The Google Maps app tells you to go north - but many times you're left wondering, "Where exactly am I, and which way is north? Google has been attempting to improve the accuracy of the blue dot on Google Maps with tools like GPS and compass, but found that both have physical limitations that make solving this challenge difficult, especially in urban environments.

The new global localization technique combines Visual Positioning Service (VPS), Street View, and machine learning to more accurately identify position and orientation. Using the smartphone camera as a sensor, Google claims that this technology enables a more powerful and intuitive way to help people quickly determine which way to go.

Various techniques approach localization in different ways. GPS relies on measuring the delay of radio signals from multiple dedicated satellites to determine a precise location. However, in dense urban environments like New York or San Francisco, it can be hard to pinpoint a geographic location due to low visibility to the sky and signals reflecting off of buildings. This can result in highly inaccurate placements on the map.

GPS has another technical shortcoming: it can only determine the location of the device, not the orientation. Sometimes, sensors in your mobile device can remedy the situation by measuring the magnetic and gravity field of the earth and the relative motion of the device in order to give rough estimates of your orientation. But these sensors are easily skewed by magnetic objects such as cars, pipes, buildings, and even electrical wires inside the phone, resulting in errors that can be inaccurate by up to 180 degrees.

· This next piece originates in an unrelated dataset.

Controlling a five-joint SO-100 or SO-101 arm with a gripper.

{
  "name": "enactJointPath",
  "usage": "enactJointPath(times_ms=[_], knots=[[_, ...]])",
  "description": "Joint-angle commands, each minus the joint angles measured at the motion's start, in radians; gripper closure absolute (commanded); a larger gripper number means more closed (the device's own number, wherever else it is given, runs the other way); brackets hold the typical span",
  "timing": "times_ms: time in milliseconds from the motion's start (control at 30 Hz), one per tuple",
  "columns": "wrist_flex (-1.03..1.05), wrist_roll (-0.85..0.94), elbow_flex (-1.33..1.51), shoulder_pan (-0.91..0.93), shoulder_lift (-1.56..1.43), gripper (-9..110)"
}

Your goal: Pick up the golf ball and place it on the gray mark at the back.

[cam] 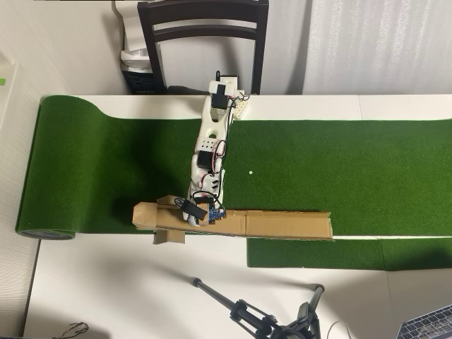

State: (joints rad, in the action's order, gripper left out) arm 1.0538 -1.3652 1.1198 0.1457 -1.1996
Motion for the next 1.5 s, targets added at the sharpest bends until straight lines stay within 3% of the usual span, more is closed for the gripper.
enactJointPath(times_ms=[0,200,433,1033,1200,1467], knots=[[-0.002,0.011,-0.095,0.012,-0.041,76],[0.0,0.011,-0.094,0.012,-0.041,75],[0.0,0.012,-0.094,0.012,-0.041,62],[0.002,0.009,-0.092,-0.003,-0.043,62],[0.152,-0.009,-0.098,-0.025,-0.058,62],[0.17,-0.04,-0.14,-0.06,-0.153,62]])
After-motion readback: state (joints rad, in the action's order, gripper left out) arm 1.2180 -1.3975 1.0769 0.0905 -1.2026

When walking down the street, you orient yourself by comparing what you see with what you expect to see. Global localization uses a combination of techniques that enable the camera on your mobile device to orient itself much as you would. VPS determines the location of a device based on imagery rather than GPS signals. VPS first creates a map by taking a series of images which have a known location and analyzing them for key visual features, such as the outline of buildings or bridges, to create a large scale and fast searchable index of those visual features. To localize the device, VPS compares the features in imagery from the phone to those in the VPS index. However, the accuracy of localization through VPS is greatly affected by the quality of the both the imagery and the location associated with it. And that poses another question—where does one find an extensive source of high-quality global imagery?

To deliver global localization with VPS, Google connected it with Street View data, making use of information gathered and tested from over 93 countries across the globe. This rich dataset provides trillions of strong reference points to apply triangulation, helping more accurately determine the position of a device and guide people towards their destination.

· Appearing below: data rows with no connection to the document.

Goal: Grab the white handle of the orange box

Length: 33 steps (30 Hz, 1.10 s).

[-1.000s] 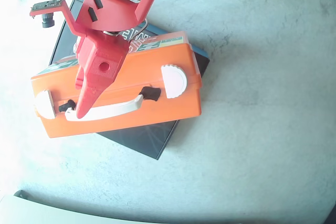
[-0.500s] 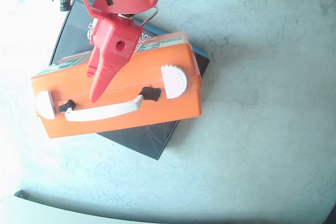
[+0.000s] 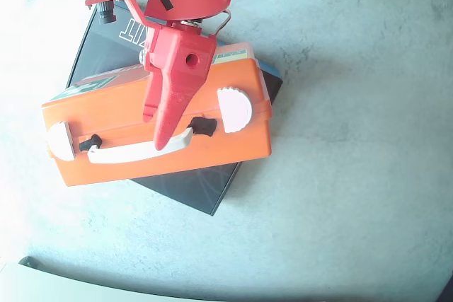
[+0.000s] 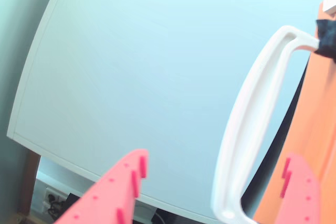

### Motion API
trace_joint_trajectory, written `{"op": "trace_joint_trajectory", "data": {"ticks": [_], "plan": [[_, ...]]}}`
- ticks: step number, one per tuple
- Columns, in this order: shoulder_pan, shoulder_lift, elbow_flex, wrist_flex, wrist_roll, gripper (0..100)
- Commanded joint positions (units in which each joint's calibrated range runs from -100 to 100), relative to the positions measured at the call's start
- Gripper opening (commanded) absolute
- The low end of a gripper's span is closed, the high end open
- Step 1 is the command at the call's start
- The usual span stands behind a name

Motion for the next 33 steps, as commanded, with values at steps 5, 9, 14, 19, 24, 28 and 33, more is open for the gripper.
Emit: {"op": "trace_joint_trajectory", "data": {"ticks": [5, 9, 14, 19, 24, 28, 33], "plan": [[3.9, 1.4, 0.3, -1.9, 0.2, 31], [5.8, 2.3, 0.8, -6.9, 0.2, 31], [7.8, 6.9, -2.5, -7.7, 0.2, 31], [7.1, 12.0, -8.6, -7.9, 0.2, 31], [7.0, 18.4, -17.2, -7.9, 0.2, 31], [7.0, 23.5, -23.5, -7.9, 0.1, 31], [6.6, 31.8, -29.6, -10.2, 0.0, 31]]}}
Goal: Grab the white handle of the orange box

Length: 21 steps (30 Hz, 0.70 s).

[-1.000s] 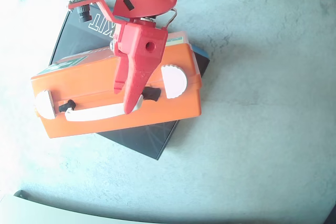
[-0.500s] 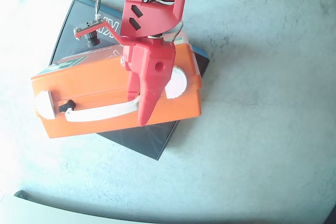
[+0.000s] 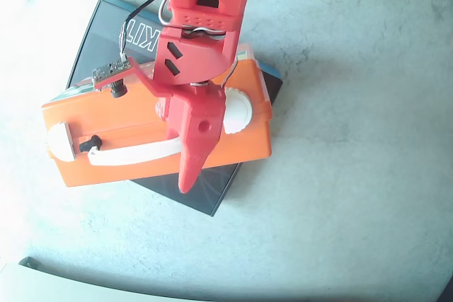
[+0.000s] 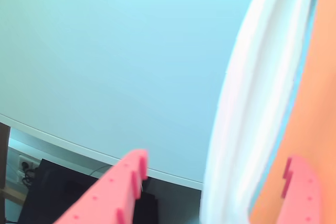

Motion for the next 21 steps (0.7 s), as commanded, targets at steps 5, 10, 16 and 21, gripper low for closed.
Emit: {"op": "trace_joint_trajectory", "data": {"ticks": [5, 10, 16, 21], "plan": [[-3.5, 12.3, -3.3, -8.8, -0.4, 31], [-6.8, 16.6, -3.2, -10.8, 0.0, 27], [-10.1, 19.4, -3.2, -17.1, 0.0, 4], [-10.4, 19.3, -3.1, -17.6, -0.4, 2]]}}
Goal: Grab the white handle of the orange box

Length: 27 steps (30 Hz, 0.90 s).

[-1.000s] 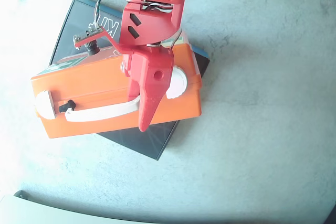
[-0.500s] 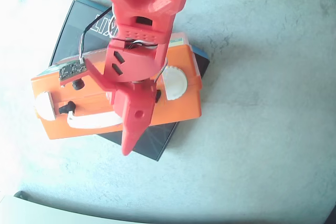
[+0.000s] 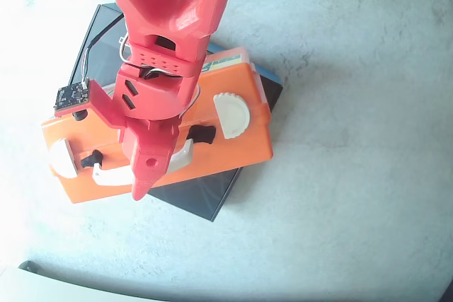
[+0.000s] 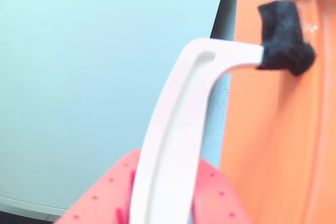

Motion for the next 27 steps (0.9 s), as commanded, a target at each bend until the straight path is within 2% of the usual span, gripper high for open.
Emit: {"op": "trace_joint_trajectory", "data": {"ticks": [1, 6, 10, 13, 16, 19, 22, 27], "plan": [[-0.1, 6.8, 1.1, 0.8, 0.1, 2], [1.0, 8.1, 1.9, 11.3, -3.6, 2], [1.2, 11.8, 6.5, 24.8, -3.7, 2], [1.0, 14.1, 15.0, 31.9, -3.3, 2], [0.2, 15.0, 28.4, 32.7, -1.7, 2], [-0.9, 13.5, 42.1, 30.1, -1.3, 2], [-2.2, 10.0, 57.2, 22.4, -1.4, 2], [-3.9, -3.5, 93.4, -5.0, -1.7, 2]]}}
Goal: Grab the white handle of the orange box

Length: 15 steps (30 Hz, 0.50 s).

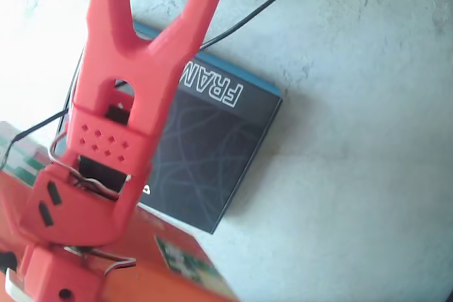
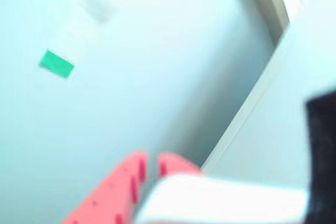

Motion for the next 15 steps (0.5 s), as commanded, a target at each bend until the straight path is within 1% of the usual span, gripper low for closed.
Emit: {"op": "trace_joint_trajectory", "data": {"ticks": [1, 4, 10, 11, 12, 14, 15], "plan": [[-1.2, -4.2, 45.4, -21.1, 0.3, 2], [-0.8, -13.4, 63.6, -34.4, 0.3, 2], [-0.6, -31.0, 93.8, -50.7, 0.3, 2], [-0.4, -35.5, 103.8, -57.5, 0.2, 2], [-0.3, -37.8, 108.8, -60.8, 0.2, 2], [0.7, -40.8, 113.7, -64.3, 0.3, 2], [1.0, -42.1, 113.2, -63.7, 0.2, 2]]}}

Although this approach works well in theory, making it work well in practice is a challenge. The problem is that the imagery from the phone at the time of localization may differ from what the scene looked like when the Street View imagery was collected, perhaps months earlier. For example, trees have lots of rich detail, but change as the seasons change and even as the wind blows. To get a good match, Google needs to filter out temporary parts of the scene and focus on permanent structure that doesn't change over time. That's why a core ingredient in this new approach is applying machine learning to automatically decide which features to pay attention to, prioritizing features that are likely to be permanent parts of the scene and ignoring things like trees, dynamic light movement, and construction that are likely transient. Combining Global Localization with Augmented Reality Global localization is an additional option that users can enable when they most need accuracy.

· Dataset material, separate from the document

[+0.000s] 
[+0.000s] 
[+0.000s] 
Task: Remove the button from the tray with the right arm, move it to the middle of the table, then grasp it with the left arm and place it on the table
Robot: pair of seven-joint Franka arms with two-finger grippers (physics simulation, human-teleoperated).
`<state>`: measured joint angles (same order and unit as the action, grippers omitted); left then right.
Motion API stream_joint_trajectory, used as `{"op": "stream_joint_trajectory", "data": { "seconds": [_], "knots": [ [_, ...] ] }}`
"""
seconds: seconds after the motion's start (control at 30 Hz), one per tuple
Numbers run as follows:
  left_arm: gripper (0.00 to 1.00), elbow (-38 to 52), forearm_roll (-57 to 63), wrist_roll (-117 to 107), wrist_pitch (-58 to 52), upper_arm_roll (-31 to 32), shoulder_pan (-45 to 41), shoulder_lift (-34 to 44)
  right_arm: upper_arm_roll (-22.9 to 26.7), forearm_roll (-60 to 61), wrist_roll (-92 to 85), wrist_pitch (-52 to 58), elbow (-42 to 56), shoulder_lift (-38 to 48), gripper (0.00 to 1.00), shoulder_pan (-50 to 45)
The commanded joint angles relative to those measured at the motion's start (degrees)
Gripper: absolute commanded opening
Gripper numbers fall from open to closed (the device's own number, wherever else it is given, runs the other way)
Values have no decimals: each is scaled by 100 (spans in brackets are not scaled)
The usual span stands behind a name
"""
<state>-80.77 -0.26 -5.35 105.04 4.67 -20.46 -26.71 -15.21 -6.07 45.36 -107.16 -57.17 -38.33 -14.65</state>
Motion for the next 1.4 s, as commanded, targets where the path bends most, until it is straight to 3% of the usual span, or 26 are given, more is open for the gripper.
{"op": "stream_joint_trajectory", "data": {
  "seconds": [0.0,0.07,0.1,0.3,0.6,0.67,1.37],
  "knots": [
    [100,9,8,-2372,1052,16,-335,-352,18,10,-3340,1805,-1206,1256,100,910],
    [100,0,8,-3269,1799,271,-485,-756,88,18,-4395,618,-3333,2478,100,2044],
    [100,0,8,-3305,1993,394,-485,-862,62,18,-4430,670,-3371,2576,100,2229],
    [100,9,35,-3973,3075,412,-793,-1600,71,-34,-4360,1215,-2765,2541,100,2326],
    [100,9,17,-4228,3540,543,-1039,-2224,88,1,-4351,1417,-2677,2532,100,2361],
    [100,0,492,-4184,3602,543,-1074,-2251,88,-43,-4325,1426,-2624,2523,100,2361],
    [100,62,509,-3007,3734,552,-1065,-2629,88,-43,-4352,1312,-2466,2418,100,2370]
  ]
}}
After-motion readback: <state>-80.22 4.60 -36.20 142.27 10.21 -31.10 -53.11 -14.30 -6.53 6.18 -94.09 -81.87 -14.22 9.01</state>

One of the newest features Google is testing is the ability to use ARCore, Google's platform for building augmented reality experiences, to overlay directions right on top of Google Maps when someone is in walking navigation mode. With this feature, a quick glance at your phone shows you exactly which direction you need to go.

Google says that although early results are promising, there's significant work to be done. One outstanding challenge is making this technology work everywhere, in all types of conditions—think late at night, in a snowstorm, or in torrential downpour. To make sure we're building something that's truly useful, Google is starting to test this feature with select Local Guides, a small group of Google Maps enthusiasts around the world who know will offer feedback about how this approach can be most helpful. Like other AI-driven camera experiences such as Google Lens (which uses the camera to let you search what you see), Google believes the ability to overlay directions over the real world environment offers an exciting and useful way to use the technology that already exists in your pocket.